İSTANBUL'DAKİ ÜÇ PROJE
Doç. Dr. Çağan Şekercioğlu, raporda net orman kazancının ise en çok Çanakkale'de gerçekleştiğinin görüldüğünü belirterek, "Orman artışının gerçekleştiği diğer bölgeler arasında Kırklareli, Tekirdağ ve İstanbul'un batısı göze çarpıyor. Ama ne yazık ki İstanbul'un su havzasının çoğunu oluşturan bu ormanların önemli bir kısmı, yapılması planlanan 3'üncü havaalanı, 3'üncü köprü ve Kanal İstanbul projeleriyle yok edilecek" diye konuştu.

YABAN HAYATI KORİDORU ÜMİT VERİCİ
2000 yılından bu yana Türkiye'de yılda ortalama Kilis kadar bir alanın ormansızlaştığının bu raporda gösterildiğini dile getiren Doç. Dr. Çağan Şekercioğlu, şunları kaydetti:
"Bu raporun en ümit verici tarafı, KuzeyDoğa Derneği olarak 2008 yılında Çevre ve Orman Bakanlığı'na önerdiğimiz ve Bakan Veysel Eroğlu tarafından kabul edilip projelendirilen 'Türkiye'nin İlk Yaban Hayatı Koridoru'ndaki ormanları da kapsıyor. Kars-Erzurum-Artvin-Ardahan-Gürcistan sınırı arasındaki 162 km uzunluğunda ve 28 bin 543 hektar büyüklüğünde bir alandaki ormanlar 'muhafaza ormanı' olarak korunacak. Bu alandaki birbirinden kopuk orman parçaları, 2 bin 500 hektarın 4.5 milyon ağaçla ağaçlandırmasıyla birbirine bağlanacak. Raporda Kars, Erzurum ve Ardahan illeri kısımlarındaki orman örtüsünün 2000 yılından bu yana arttığı görülüyor. Bu ümit verici gelişme, Türkiye'nin ilk yaban hayatı koridorunun gerçekleştirilmesi için bu bölgenin ne kadar uygun olduğunu gösteriyor." (ANTALYA/DHA)

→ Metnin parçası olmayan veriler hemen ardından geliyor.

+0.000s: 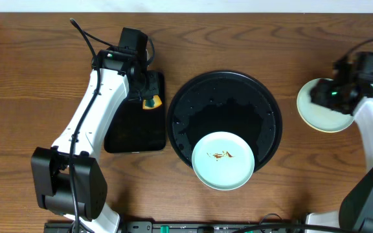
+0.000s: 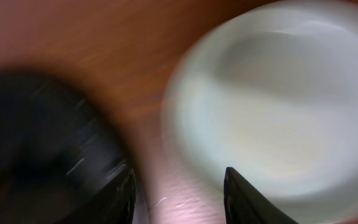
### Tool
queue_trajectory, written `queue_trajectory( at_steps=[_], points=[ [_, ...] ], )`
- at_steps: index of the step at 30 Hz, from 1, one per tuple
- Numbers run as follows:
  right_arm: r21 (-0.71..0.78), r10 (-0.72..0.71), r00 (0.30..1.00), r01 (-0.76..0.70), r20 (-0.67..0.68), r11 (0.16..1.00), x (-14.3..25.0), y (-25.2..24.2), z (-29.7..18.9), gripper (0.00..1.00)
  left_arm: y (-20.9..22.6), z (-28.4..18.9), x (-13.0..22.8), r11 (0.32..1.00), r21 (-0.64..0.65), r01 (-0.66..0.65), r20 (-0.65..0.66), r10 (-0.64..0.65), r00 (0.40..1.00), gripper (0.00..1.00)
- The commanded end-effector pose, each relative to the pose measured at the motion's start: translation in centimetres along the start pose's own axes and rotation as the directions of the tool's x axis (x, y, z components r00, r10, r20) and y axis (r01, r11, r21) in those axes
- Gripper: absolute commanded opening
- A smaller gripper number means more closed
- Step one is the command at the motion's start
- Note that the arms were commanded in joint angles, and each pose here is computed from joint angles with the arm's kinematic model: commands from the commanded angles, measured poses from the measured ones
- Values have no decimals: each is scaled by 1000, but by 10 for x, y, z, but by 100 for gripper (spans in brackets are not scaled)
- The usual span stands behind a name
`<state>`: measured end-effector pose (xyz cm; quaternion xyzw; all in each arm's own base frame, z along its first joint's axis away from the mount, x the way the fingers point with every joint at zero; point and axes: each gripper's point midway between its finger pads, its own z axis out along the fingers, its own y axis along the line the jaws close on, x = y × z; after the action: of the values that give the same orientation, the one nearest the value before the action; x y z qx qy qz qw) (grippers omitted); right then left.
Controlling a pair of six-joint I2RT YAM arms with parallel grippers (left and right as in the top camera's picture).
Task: Clean dirty plates on tray and stack at the side
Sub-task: 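Move the right gripper to the rim of the lower blue plate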
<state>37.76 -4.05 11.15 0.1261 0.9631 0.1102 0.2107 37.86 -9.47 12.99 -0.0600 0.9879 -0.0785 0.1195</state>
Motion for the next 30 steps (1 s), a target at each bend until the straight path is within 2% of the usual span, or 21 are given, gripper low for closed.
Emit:
queue_trajectory(
  at_steps=[1,5,10,14,20,23,28,30],
  points=[
    [-228,-142,986,118,-90,966,32,67,-3,43,4,-6,-1,1000,-10,6,14,-6,1000,8],
    [-261,-252,940,190,-229,946,83,99,5,43,4,-6,-1,1000,-10,6,14,-6,1000,8],
    [-219,-319,874,252,-367,943,142,110,18,43,4,-6,-1,1000,-10,6,14,-6,1000,8],
    [-197,-333,851,274,-407,941,173,111,33,37,4,-6,-1,1000,-9,6,14,-6,1000,7],
    [-30,-243,870,255,-429,967,197,84,53,27,4,-6,0,1000,-10,7,11,-6,1000,8],
    [-22,-233,874,248,-426,969,203,80,58,22,4,-6,0,1000,-11,7,11,-6,1000,7],
    [-28,-237,878,248,-416,968,203,80,61,3,4,-6,0,1000,-11,7,11,-6,1000,8],
    [-36,-243,887,249,-393,968,198,83,63,1,2,-6,1,1000,1,6,7,-6,1000,7]
  ],
)
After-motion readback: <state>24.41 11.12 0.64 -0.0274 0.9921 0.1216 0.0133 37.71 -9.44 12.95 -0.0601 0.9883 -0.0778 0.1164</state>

SİZ NASIL BEKÇİ OLABİLİRSİNİZ?

‘http://www.globalforestwatch.org/’ adresine girdiğinizde, interaktif harita üzerinde istediğiniz bölgeyi işaretleyerek o bölgede son 12 yılda oluşan orman kaybıyla ilgili bilgi alabilirsiniz

http://www.radikal.com.tr/cevre/turkiye_12_yilda_iste_bu_kadar_orman_kaybetti-1178570
 
Türkiye'de son 12 yılda İNŞAAT SEKTÖRÜ akıl almaz bir şekilde büyüdü zaten.. Yazık günah.. 12 yıl sonra da oksijen alamayacağız sanırım..
 
Bu konuyu daha genel ele almak gerektiğini, yıllarla sınırlamanın, sorumluluğun hepsini siyasilere yüklemenin yanlış olduğunu düşünüyorum.

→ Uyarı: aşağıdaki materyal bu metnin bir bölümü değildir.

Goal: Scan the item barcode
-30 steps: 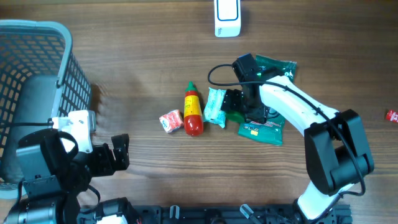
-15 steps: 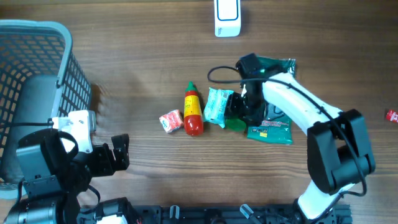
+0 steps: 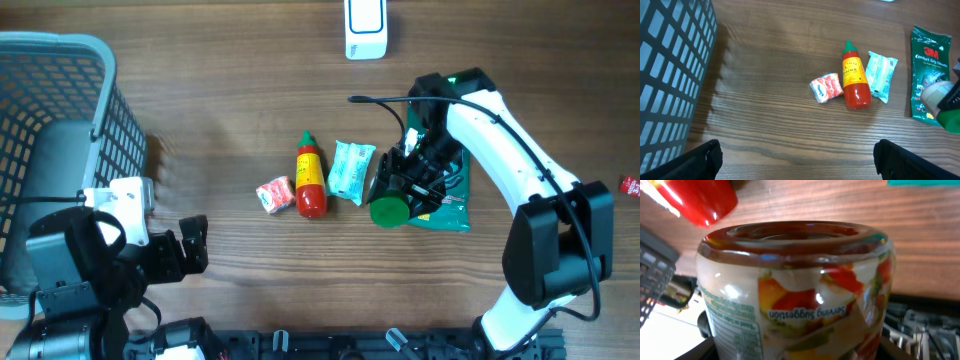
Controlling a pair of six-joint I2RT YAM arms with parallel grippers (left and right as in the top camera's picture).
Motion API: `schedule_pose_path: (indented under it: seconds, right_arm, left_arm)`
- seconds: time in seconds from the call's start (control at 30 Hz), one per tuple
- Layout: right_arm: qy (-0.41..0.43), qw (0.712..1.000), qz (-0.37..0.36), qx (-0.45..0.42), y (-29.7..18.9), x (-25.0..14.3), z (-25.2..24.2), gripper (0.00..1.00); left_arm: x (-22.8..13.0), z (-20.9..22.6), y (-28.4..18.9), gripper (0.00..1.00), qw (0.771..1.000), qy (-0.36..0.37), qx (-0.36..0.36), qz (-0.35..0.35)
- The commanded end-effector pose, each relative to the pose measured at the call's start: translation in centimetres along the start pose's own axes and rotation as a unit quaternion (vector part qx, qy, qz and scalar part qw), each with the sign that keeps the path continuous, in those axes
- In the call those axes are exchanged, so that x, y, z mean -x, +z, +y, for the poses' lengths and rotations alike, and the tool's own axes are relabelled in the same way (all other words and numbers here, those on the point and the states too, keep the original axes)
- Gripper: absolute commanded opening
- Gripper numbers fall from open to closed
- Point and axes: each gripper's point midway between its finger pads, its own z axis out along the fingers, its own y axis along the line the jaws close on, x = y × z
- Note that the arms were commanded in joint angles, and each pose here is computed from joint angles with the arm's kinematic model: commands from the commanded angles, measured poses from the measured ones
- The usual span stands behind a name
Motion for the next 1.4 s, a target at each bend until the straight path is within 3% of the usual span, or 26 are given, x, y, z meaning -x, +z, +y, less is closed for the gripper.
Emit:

1970'li yılların İstanbul'unu eski Türk filmlerinde görmek mümkün, çoğu bahçe içinde müstakil evler ve yemyeşil bir İstanbul.
Göçler, nüfus artışıyla kalabalıklaşan İstanbul'da bahçeli müstakil evlerin yerini apartmanlar, rezidanslar, siteler aldı.
Yıllar yılı ağaçlar kesilip duruyor, sadece inşaat sektöründekiler değil, halkta ağaçları kesip durdu, kimi ısınmak, kimi manzarasını kapatıyor diye, kimi de ev yapmak için.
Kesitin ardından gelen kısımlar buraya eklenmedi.